PROBLEM TO SOLVE — All of the records below should be retyped exactly, with no pictures included.

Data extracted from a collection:
___

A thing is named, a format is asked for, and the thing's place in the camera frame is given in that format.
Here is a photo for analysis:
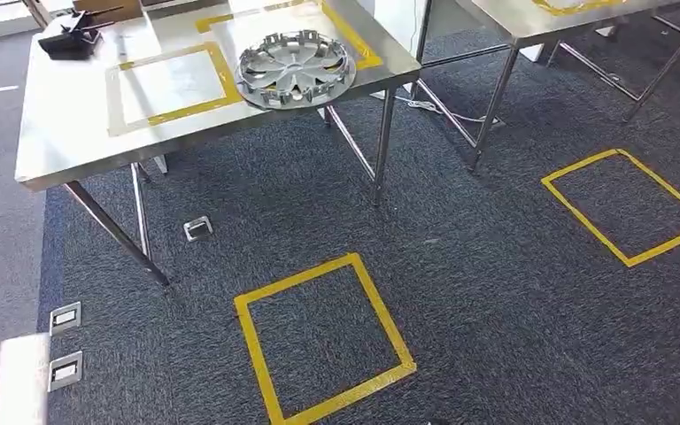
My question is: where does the steel floor socket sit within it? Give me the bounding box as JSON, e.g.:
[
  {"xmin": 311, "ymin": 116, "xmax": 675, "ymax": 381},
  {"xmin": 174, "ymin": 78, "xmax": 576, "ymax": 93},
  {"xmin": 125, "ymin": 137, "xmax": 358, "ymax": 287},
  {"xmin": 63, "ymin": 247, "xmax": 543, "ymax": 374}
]
[
  {"xmin": 47, "ymin": 351, "xmax": 84, "ymax": 393},
  {"xmin": 49, "ymin": 301, "xmax": 82, "ymax": 337},
  {"xmin": 182, "ymin": 215, "xmax": 214, "ymax": 243}
]

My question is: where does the silver wheel hubcap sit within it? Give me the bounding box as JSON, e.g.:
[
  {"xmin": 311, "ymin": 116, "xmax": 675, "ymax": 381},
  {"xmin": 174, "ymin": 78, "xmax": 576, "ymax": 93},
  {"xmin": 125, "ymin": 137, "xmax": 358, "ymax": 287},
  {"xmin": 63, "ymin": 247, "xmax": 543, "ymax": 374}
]
[{"xmin": 235, "ymin": 30, "xmax": 358, "ymax": 111}]

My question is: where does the brown cardboard box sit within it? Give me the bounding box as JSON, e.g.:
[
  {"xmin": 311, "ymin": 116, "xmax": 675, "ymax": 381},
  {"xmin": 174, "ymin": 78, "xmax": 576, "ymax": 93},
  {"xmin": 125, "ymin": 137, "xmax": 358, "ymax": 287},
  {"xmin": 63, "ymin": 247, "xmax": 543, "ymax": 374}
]
[{"xmin": 73, "ymin": 0, "xmax": 144, "ymax": 25}]

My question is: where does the yellow floor tape square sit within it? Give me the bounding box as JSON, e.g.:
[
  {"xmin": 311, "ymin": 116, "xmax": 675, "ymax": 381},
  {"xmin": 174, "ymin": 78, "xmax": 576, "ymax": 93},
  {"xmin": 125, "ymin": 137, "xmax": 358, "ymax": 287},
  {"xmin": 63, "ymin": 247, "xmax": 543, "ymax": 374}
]
[
  {"xmin": 233, "ymin": 252, "xmax": 418, "ymax": 425},
  {"xmin": 540, "ymin": 147, "xmax": 680, "ymax": 269}
]

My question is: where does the white cable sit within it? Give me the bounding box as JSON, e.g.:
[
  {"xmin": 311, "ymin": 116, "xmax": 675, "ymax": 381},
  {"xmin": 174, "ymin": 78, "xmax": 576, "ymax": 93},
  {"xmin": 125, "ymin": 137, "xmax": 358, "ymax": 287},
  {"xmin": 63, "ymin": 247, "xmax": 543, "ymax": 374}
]
[{"xmin": 369, "ymin": 90, "xmax": 506, "ymax": 128}]

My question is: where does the black plastic part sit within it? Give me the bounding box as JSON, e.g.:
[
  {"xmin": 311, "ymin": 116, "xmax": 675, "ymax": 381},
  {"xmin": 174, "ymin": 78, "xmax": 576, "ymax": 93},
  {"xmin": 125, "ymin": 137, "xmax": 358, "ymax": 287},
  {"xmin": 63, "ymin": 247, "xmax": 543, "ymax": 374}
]
[{"xmin": 37, "ymin": 6, "xmax": 124, "ymax": 62}]

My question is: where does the stainless steel table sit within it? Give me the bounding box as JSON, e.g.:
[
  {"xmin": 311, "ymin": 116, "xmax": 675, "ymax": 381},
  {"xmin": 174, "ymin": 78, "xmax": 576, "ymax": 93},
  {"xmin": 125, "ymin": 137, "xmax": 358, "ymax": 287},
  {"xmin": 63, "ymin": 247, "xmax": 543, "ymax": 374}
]
[
  {"xmin": 411, "ymin": 0, "xmax": 680, "ymax": 175},
  {"xmin": 14, "ymin": 0, "xmax": 422, "ymax": 289}
]

___

PROBLEM SOLUTION —
A thing is named, a format is asked for, and the thing's place in the camera frame is given in that format.
Here is a photo for analysis:
My question is: where does the steel floor socket sit within it? Give me the bounding box as JSON, e.g.:
[
  {"xmin": 311, "ymin": 116, "xmax": 675, "ymax": 381},
  {"xmin": 174, "ymin": 78, "xmax": 576, "ymax": 93},
  {"xmin": 125, "ymin": 137, "xmax": 358, "ymax": 287},
  {"xmin": 63, "ymin": 247, "xmax": 543, "ymax": 374}
]
[
  {"xmin": 47, "ymin": 351, "xmax": 84, "ymax": 393},
  {"xmin": 49, "ymin": 301, "xmax": 82, "ymax": 337},
  {"xmin": 182, "ymin": 215, "xmax": 214, "ymax": 243}
]

My question is: where does the silver wheel hubcap sit within it? Give me the bounding box as JSON, e.g.:
[
  {"xmin": 311, "ymin": 116, "xmax": 675, "ymax": 381},
  {"xmin": 174, "ymin": 78, "xmax": 576, "ymax": 93},
  {"xmin": 125, "ymin": 137, "xmax": 358, "ymax": 287},
  {"xmin": 63, "ymin": 247, "xmax": 543, "ymax": 374}
]
[{"xmin": 235, "ymin": 30, "xmax": 358, "ymax": 111}]

My question is: where does the brown cardboard box sit within it? Give me the bounding box as JSON, e.g.:
[
  {"xmin": 311, "ymin": 116, "xmax": 675, "ymax": 381},
  {"xmin": 174, "ymin": 78, "xmax": 576, "ymax": 93},
  {"xmin": 125, "ymin": 137, "xmax": 358, "ymax": 287},
  {"xmin": 63, "ymin": 247, "xmax": 543, "ymax": 374}
]
[{"xmin": 73, "ymin": 0, "xmax": 144, "ymax": 25}]

My question is: where does the yellow floor tape square sit within it? Give me the bounding box as JSON, e.g.:
[
  {"xmin": 311, "ymin": 116, "xmax": 675, "ymax": 381},
  {"xmin": 174, "ymin": 78, "xmax": 576, "ymax": 93},
  {"xmin": 125, "ymin": 137, "xmax": 358, "ymax": 287},
  {"xmin": 63, "ymin": 247, "xmax": 543, "ymax": 374}
]
[
  {"xmin": 233, "ymin": 252, "xmax": 418, "ymax": 425},
  {"xmin": 540, "ymin": 147, "xmax": 680, "ymax": 269}
]

My question is: where does the white cable sit within it? Give me the bounding box as JSON, e.g.:
[
  {"xmin": 311, "ymin": 116, "xmax": 675, "ymax": 381},
  {"xmin": 174, "ymin": 78, "xmax": 576, "ymax": 93},
  {"xmin": 125, "ymin": 137, "xmax": 358, "ymax": 287},
  {"xmin": 63, "ymin": 247, "xmax": 543, "ymax": 374}
]
[{"xmin": 369, "ymin": 90, "xmax": 506, "ymax": 128}]

My question is: where does the black plastic part sit within it? Give me the bounding box as JSON, e.g.:
[
  {"xmin": 311, "ymin": 116, "xmax": 675, "ymax": 381},
  {"xmin": 174, "ymin": 78, "xmax": 576, "ymax": 93},
  {"xmin": 125, "ymin": 137, "xmax": 358, "ymax": 287},
  {"xmin": 63, "ymin": 247, "xmax": 543, "ymax": 374}
]
[{"xmin": 37, "ymin": 6, "xmax": 124, "ymax": 62}]

My question is: where does the stainless steel table sit within it? Give me the bounding box as JSON, e.g.:
[
  {"xmin": 311, "ymin": 116, "xmax": 675, "ymax": 381},
  {"xmin": 174, "ymin": 78, "xmax": 576, "ymax": 93},
  {"xmin": 125, "ymin": 137, "xmax": 358, "ymax": 287},
  {"xmin": 63, "ymin": 247, "xmax": 543, "ymax": 374}
]
[
  {"xmin": 411, "ymin": 0, "xmax": 680, "ymax": 175},
  {"xmin": 14, "ymin": 0, "xmax": 422, "ymax": 289}
]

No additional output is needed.